Directions for this task: Out of the material that follows, write out exactly the lines from the line with "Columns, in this" to the line with "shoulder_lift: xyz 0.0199", both ends included, and no others.

Input:
****

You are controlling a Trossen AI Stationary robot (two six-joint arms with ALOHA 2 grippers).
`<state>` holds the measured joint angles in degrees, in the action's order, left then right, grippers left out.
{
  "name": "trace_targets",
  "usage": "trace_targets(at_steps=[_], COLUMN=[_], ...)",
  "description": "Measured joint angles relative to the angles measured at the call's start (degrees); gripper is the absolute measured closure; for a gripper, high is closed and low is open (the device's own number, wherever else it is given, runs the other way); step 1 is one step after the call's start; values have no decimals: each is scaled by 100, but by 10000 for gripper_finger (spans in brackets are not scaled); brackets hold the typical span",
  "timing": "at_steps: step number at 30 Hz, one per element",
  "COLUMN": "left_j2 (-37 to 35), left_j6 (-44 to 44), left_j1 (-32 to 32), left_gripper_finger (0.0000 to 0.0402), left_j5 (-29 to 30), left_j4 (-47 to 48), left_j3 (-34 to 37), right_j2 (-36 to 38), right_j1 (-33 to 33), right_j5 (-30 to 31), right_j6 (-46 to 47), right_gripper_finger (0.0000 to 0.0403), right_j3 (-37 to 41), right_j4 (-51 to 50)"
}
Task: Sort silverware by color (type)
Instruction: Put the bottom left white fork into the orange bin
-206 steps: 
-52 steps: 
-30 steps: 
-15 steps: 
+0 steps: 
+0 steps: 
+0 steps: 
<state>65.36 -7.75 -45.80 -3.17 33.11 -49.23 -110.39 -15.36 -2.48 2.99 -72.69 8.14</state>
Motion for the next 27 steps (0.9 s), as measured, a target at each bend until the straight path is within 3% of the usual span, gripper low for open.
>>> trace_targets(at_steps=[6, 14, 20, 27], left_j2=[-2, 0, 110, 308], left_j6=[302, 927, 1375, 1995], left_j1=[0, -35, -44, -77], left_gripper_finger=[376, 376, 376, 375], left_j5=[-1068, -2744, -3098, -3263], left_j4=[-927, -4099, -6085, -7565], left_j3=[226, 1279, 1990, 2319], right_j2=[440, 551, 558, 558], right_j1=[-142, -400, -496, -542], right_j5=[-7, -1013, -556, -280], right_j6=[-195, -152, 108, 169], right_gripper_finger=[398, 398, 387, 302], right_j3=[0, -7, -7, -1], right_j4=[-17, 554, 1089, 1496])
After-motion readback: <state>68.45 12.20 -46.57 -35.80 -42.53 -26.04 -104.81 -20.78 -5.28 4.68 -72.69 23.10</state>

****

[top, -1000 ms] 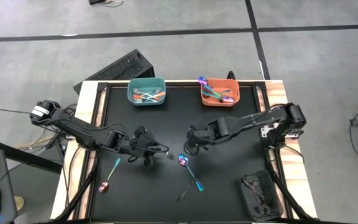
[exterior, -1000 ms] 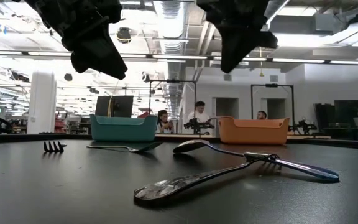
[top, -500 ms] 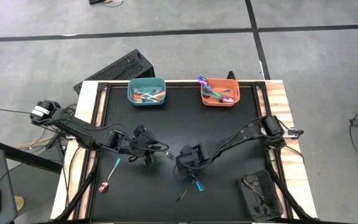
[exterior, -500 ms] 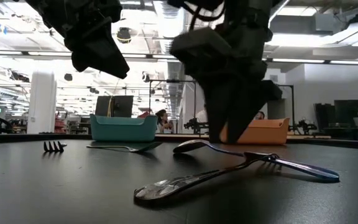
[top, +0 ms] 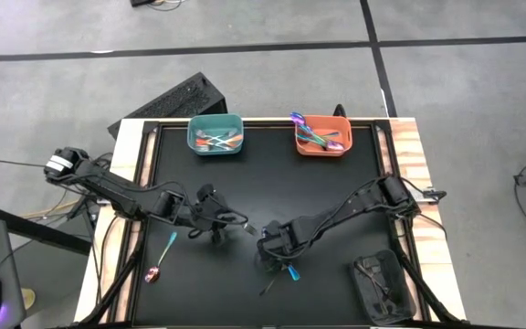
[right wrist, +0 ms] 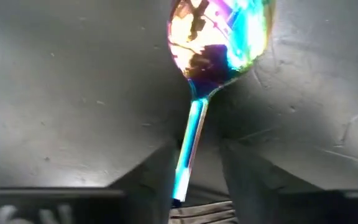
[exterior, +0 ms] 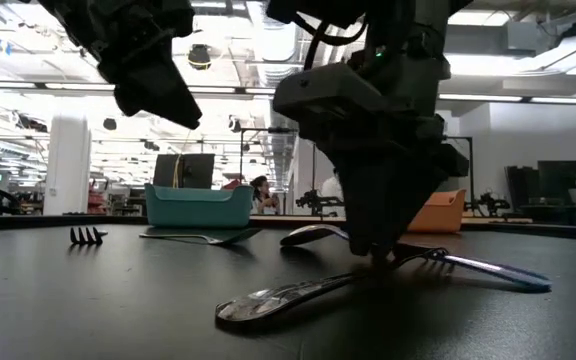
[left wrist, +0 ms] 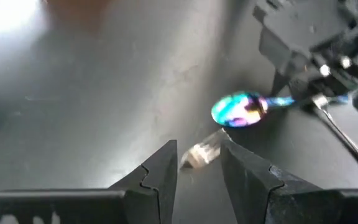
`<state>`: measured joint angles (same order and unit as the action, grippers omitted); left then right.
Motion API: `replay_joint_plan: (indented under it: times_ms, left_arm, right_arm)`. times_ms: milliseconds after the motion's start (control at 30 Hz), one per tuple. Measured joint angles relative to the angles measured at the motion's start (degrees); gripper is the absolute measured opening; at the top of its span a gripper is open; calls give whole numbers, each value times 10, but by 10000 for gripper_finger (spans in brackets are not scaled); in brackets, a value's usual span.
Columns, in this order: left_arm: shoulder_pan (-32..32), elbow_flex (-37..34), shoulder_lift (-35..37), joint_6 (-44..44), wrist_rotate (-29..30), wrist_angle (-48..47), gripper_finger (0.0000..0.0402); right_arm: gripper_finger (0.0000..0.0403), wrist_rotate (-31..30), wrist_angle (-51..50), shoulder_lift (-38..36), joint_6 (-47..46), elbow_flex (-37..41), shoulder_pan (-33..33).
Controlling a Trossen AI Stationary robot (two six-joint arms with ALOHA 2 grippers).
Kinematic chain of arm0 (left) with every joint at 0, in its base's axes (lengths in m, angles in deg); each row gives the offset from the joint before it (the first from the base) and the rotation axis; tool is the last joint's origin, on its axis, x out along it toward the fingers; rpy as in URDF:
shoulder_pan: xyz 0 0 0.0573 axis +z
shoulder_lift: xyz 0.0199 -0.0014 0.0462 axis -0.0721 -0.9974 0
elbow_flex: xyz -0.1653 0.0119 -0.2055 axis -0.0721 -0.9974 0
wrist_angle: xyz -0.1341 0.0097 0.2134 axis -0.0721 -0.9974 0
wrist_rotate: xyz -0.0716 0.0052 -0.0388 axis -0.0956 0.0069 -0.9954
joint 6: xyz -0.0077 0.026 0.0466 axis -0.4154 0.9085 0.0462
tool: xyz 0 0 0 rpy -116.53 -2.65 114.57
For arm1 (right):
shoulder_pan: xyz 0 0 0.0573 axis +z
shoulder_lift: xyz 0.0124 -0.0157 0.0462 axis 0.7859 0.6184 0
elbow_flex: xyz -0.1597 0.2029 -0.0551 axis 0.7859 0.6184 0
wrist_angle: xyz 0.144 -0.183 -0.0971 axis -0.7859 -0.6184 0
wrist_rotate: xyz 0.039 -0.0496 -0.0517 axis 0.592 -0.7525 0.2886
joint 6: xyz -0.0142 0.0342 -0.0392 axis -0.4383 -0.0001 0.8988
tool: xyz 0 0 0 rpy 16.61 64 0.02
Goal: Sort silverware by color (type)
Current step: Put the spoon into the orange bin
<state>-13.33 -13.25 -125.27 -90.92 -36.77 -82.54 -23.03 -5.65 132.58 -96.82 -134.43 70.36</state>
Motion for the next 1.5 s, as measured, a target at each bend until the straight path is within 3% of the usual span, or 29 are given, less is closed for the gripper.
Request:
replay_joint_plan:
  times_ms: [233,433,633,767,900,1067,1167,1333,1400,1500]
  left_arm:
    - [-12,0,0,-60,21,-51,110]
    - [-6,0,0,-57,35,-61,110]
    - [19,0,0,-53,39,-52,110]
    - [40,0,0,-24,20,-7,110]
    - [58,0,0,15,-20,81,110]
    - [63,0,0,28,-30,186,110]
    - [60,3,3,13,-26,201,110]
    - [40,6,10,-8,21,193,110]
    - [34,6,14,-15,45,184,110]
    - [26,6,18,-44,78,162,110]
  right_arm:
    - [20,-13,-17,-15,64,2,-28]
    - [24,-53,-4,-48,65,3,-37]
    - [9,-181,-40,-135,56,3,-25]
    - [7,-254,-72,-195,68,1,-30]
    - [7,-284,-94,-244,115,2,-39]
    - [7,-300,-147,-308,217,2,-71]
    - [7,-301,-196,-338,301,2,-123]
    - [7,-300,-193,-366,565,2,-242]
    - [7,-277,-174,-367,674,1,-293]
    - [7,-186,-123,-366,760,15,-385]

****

Response area:
Columns, in this order: left_arm: shoulder_pan (-32..32), elbow_flex (-37..34), shoulder_lift (-35..37), joint_6 (-44..44), wrist_rotate (-29..30), wrist_angle (-48..47), gripper_finger (0.0000..0.0402); right_arm: gripper_finger (0.0000..0.0403), wrist_rotate (-31..30), wrist_angle (-51..50), shoulder_lift (-38..36), joint_6 (-47..46), elbow_flex (-37..41), shoulder_pan (-33..33).
Controlling a Trossen AI Stationary robot (two six-joint arms with ALOHA 2 grippers).
Kinematic chain of arm0 (left) with every joint at 0, in its base's axes (lengths in m, angles in deg); each row gives the offset from the joint before it (the first from the base) and the rotation axis; tool is the last joint's origin, on its axis, x out along it toward the fingers; rpy as in URDF:
shoulder_pan: xyz 0 0 0.0573 axis +z
shoulder_lift: xyz 0.0199 -0.0014 0.0462 axis -0.0721 -0.9974 0

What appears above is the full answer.